Mechanistic narrative

Synthesis pass · prose summary of the discoveries below

CNOT12/TNKS1BP1/TAB182 is a multi-functional scaffold protein that operates as a context-dependent regulatory hub linking the DNA damage response, cytoskeletal organization, and metabolic reprogramming (PMID:11854288, PMID:12080061, PMID:28202517). It was originally defined as a tankyrase 1-binding protein that docks onto the ankyrin repeat clusters of tankyrase 1 through an RXXPDG motif and serves as an acceptor of tankyrase-mediated poly(ADP-ribosyl)ation (PMID:11854288, PMID:12080061), and it distributes between a heterochromatic nuclear pool and a cortical actin-associated cytoplasmic pool (PMID:11854288). At the cytoskeleton it binds the actin-capping protein CapZA2 and restrains the ROCK/LIMK/cofilin pathway, so that its loss releases CapZA2, activates this pathway, and enhances cell invasion (PMID:28202517). In the DNA damage response it promotes the association of PARP-1 with DNA-PKcs and drives DNA-PKcs autophosphorylation at Ser2056 in a PARP-1-dependent manner to support double-strand break repair (PMID:25749521), and through interaction with FHL2 it enforces a CHK2/CDC25C/CDC2-dependent G2-M checkpoint that confers radioresistance (PMID:33787085). The same FHL2 partnership is co-opted to stabilize and shuttle β-catenin into the nucleus by blocking GSK3β-mediated phosphorylation (PMID:36289198). As part of a TRIM21-containing complex it directs ubiquitination of CNOT4, and by lowering CNOT4 levels it modulates autophagy, lipid accumulation, and EEF2-driven cellular senescence (PMID:39019859, PMID:39113018). It additionally reprograms metabolism by activating LDHA transcription via SP1 and c-MYC to sustain glycolysis and lactate production (PMID:38480704).

Mechanistic history

Synthesis pass · year-by-year structured walk · 12 steps
  1. 2002 High

    Established the founding molecular identity of the protein by showing it physically engages tankyrase 1 and is itself a substrate of tankyrase-mediated poly(ADP-ribosyl)ation, defining it as a PARsylation acceptor in the tankyrase axis.

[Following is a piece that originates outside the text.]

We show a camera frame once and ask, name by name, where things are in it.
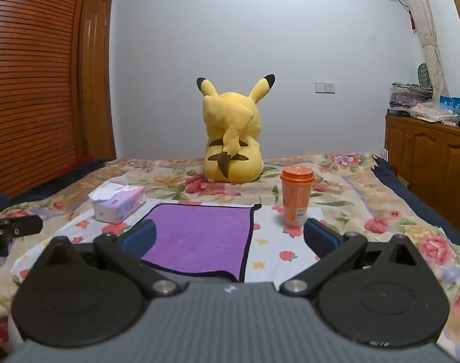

    Evidence Co-immunoprecipitation, in vitro poly(ADP-ribosyl)ation assay, and domain-deletion mapping to tankyrase 1 ankyrin repeats in human cells

    PMID:11854288 PMID:12080061

    Open questions at the time
    • Functional consequence of being PARsylated not defined
    • Cellular conditions governing the tankyrase interaction unresolved
  2. 2002 Medium

    Defined the binding determinant by identifying an RXXPDG motif shared with IRAP and TRF1 as the structural basis for tankyrase recognition.

    Evidence Yeast two-hybrid and mutagenesis-based binding experiments with motif analysis

    PMID:12080061

    Open questions at the time
    • Structural detail of the motif-ankyrin interface not resolved
    • Single study
  3. 2002 Medium

    Resolved the dual subcellular distribution, placing the protein both in heterochromatin and at the cortical actin network and hinting at distinct nuclear versus cytoskeletal functions.

    Evidence Immunofluorescence subcellular localization imaging in human cells

    PMID:11854288

    Open questions at the time
    • Determinants of partitioning between pools unknown
    • Single lab
  4. 2015 Medium

    Connected the protein to double-strand break repair by showing it bridges PARP-1 and DNA-PKcs to promote DNA-PKcs autophosphorylation.

    Evidence Co-immunoprecipitation, knockdown/overexpression DSB repair assays (comet, PFGE, γH2AX), and PARP inhibitor epistasis

    PMID:25749521

    Open questions at the time
    • Direct vs indirect bridging not distinguished
    • Whether it acts in NHEJ exclusively unresolved
    • Single lab
  5. 2017 High

    Defined a cytoskeletal regulatory function in which the protein anchors CapZA2 and gates the ROCK/LIMK/cofilin pathway to suppress invasion.

    Evidence Reciprocal Co-IP identifying CapZA2, siRNA knockdown, colocalization imaging, invasion assays, and pathway western blots

    PMID:28202517

    Open questions at the time
    • Mechanism linking CapZA2 release to ROCK activation not defined
    • Whether tankyrase or nuclear roles intersect with this function unknown
  6. 2017 Low

    Extended the DNA repair link to homologous recombination by associating the protein with S-phase accumulation and suppressed RAD51 foci.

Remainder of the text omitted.